*EXERCISE DETAILS*. Scan the listing below. Return every line containing the string "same".

*GIVEN RECORDS*.
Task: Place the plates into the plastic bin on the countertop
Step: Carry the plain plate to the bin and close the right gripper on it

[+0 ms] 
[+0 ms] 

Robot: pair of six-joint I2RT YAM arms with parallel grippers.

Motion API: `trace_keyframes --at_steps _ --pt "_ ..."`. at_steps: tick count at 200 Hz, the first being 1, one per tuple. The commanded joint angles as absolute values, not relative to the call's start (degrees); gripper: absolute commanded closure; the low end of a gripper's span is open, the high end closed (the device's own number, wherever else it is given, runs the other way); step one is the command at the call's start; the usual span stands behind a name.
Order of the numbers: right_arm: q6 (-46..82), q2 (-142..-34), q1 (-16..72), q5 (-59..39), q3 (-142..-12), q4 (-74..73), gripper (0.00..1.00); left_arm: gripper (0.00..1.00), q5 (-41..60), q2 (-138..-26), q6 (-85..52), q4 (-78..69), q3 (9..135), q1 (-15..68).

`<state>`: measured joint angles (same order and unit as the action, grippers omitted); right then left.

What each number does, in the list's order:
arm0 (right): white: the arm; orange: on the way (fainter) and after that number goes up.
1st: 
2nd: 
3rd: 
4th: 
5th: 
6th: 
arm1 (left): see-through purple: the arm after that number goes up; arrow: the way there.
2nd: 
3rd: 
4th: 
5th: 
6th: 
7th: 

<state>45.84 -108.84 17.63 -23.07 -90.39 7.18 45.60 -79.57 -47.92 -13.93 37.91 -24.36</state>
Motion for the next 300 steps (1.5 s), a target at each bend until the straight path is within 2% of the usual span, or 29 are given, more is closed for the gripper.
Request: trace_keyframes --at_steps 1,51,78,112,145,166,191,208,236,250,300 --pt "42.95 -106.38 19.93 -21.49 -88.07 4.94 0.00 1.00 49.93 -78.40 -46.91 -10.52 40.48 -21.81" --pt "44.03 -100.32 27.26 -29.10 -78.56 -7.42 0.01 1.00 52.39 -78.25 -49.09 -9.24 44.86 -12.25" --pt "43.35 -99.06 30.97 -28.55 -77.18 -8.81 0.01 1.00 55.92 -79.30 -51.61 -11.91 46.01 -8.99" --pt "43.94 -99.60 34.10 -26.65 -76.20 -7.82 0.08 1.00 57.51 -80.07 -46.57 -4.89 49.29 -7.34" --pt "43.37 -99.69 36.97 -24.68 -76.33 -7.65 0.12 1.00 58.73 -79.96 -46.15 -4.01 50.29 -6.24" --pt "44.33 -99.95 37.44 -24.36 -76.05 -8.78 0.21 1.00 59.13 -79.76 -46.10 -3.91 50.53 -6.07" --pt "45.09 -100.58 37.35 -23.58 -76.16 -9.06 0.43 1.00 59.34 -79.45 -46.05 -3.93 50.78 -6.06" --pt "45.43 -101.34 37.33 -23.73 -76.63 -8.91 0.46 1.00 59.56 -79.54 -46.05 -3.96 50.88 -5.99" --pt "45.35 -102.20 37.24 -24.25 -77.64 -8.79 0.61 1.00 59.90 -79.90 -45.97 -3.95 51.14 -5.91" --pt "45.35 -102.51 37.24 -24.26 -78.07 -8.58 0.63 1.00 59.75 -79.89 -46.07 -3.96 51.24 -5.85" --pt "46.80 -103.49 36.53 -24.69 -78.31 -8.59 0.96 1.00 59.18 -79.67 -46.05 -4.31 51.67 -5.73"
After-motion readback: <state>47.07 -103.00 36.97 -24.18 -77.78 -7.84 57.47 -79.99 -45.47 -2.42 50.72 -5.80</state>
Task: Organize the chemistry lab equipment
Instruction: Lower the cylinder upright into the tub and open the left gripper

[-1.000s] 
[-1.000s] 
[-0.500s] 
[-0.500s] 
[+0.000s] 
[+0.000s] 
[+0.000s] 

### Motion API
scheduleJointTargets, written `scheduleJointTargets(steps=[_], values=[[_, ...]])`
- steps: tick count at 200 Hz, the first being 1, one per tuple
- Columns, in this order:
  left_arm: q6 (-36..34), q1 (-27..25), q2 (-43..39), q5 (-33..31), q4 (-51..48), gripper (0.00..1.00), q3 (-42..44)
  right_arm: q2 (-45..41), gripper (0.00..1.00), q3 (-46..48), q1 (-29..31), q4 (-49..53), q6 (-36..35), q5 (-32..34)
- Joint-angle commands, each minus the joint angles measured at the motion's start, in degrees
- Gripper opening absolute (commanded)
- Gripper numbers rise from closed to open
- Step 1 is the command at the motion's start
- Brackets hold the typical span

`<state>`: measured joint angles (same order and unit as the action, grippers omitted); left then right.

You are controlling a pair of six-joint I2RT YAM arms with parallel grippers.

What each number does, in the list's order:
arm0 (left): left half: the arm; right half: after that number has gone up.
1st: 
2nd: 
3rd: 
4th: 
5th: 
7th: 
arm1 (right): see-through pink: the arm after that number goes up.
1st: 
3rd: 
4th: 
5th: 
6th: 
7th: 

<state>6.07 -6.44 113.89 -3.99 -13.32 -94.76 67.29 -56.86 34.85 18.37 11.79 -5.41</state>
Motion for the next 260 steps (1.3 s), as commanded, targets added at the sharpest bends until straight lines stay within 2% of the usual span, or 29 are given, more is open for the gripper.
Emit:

*WRITTEN SOLUTION*.
`<state>`: measured joint angles (same order and unit as the action, grippers omitted); right then left.
`<state>`: measured joint angles (same order and unit as the action, grippers omitted); left then right.

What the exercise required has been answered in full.